One of the study's authors, Dr. Steven E. Nissen, served as a panelist at the hearing. Nissen is the chairman of the department of cardiovascular medicine with the Cleveland Clinic. In his testimony, Nissen said the study's finding that 71 percent of the high-risk recalls involved devices cleared using the 510(k) process, "represents a paradox."
"Federal regulations require devices used to support or sustain life to undergo a full PMA approval process," he said. "By law, these life-sustaining devices should not be cleared using the 510(k) provision. Yet, 71 percent of recalls for defects that could 'cause serious health problems or death' were originally approved using the 510(k) pathway."
Ralph F. Hall, a professor and practitioner of law with the University of Minnesota Law School and CEO of MR3 Medical LLC, a medical device startup working on cardiac rhythm devices, also examined the FDA approval process in the same study period. However, he ended up with different results.
He examined the overall safety profile of medical devices approved or cleared by the FDA from 2005 to 2009 by using Class I safety recall data.

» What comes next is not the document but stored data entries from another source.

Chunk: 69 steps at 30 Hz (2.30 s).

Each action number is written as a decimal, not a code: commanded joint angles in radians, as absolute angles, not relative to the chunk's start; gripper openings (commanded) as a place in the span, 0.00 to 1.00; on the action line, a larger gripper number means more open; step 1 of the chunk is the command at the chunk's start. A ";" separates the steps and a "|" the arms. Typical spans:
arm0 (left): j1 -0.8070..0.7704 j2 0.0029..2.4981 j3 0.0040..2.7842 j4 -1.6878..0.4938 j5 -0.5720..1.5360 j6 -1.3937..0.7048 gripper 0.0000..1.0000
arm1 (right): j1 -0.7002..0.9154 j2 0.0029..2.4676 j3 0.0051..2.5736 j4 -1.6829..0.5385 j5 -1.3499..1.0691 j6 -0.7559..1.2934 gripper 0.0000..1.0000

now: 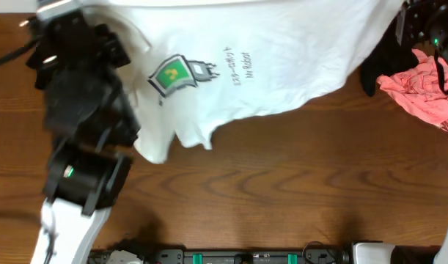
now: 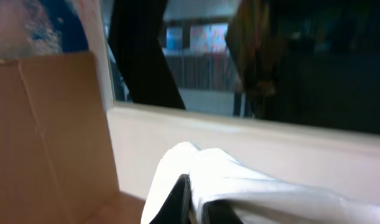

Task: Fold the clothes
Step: 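Lift the t-shirt hem with both grippers and fold it toward the far edge, then carry the held hem further toward the far edge with both grippers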

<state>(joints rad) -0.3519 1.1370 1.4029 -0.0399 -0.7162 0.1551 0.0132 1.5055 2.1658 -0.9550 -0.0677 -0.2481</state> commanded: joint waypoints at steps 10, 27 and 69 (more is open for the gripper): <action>-0.329 1.305 1.439 -0.062 -0.707 0.161 0.06 | -0.073 1.568 2.178 -0.942 0.078 -0.271 0.01; -0.217 1.287 1.617 -0.128 -0.621 0.239 0.06 | -0.073 1.604 2.178 -0.827 0.072 -0.313 0.01; 0.037 1.370 1.616 0.047 -0.559 0.363 0.06 | -0.107 1.676 2.178 -0.679 0.006 -0.333 0.01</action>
<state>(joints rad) -0.0429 1.3731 1.6035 -0.0074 -0.4316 0.3706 -0.0341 1.6341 2.1662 -0.7227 -0.2276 -0.3099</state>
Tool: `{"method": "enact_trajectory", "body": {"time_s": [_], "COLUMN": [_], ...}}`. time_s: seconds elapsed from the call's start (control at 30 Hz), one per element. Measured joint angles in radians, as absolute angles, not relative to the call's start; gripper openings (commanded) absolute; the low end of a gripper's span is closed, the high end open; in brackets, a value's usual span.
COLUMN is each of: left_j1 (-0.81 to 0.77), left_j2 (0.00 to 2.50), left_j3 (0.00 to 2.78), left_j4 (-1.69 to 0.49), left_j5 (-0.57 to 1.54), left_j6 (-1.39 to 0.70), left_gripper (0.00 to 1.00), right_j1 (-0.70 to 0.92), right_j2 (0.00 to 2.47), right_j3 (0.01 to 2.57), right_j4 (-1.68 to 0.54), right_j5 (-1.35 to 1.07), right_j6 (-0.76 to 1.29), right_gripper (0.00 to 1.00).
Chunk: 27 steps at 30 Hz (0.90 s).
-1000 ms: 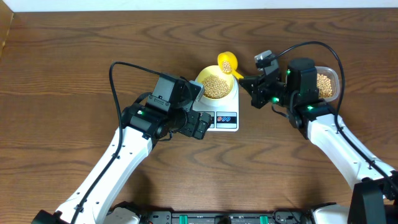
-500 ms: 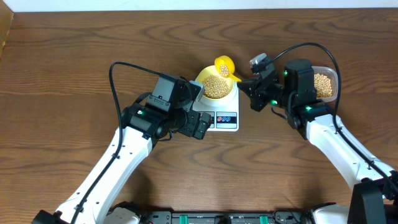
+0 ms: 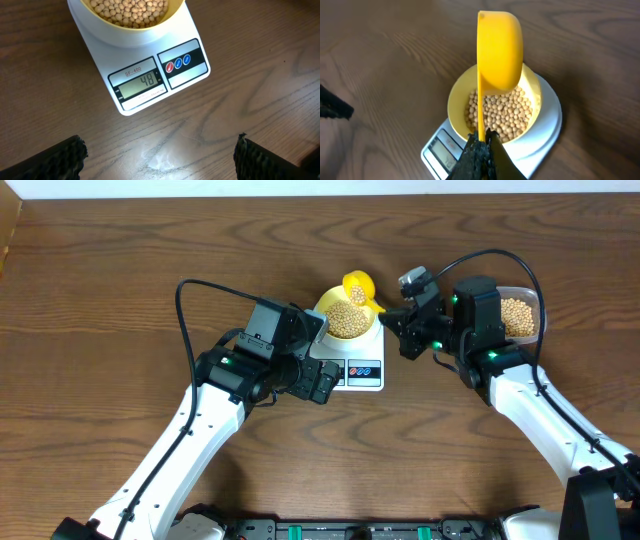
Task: Scoop item into bowl and weigh 50g on scale
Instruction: 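Keep the yellow scoop tilted over the bowl, shaking out a few beans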
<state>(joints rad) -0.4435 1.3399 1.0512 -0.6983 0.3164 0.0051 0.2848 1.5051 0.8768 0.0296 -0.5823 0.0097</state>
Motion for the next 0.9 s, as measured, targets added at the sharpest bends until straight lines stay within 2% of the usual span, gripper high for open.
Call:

Hall found that more than 99.5 percent of the 510(k) medical submissions assessed during the study didn't result in a Class I safety recall. Hall also found than less than 9 percent of the Class I recalls involved potential undiscovered clinical risks. "As such, increased pre-approval clinical testing would not have any meaningful impact on reducing the number of Class I recalls," he said in his testimony.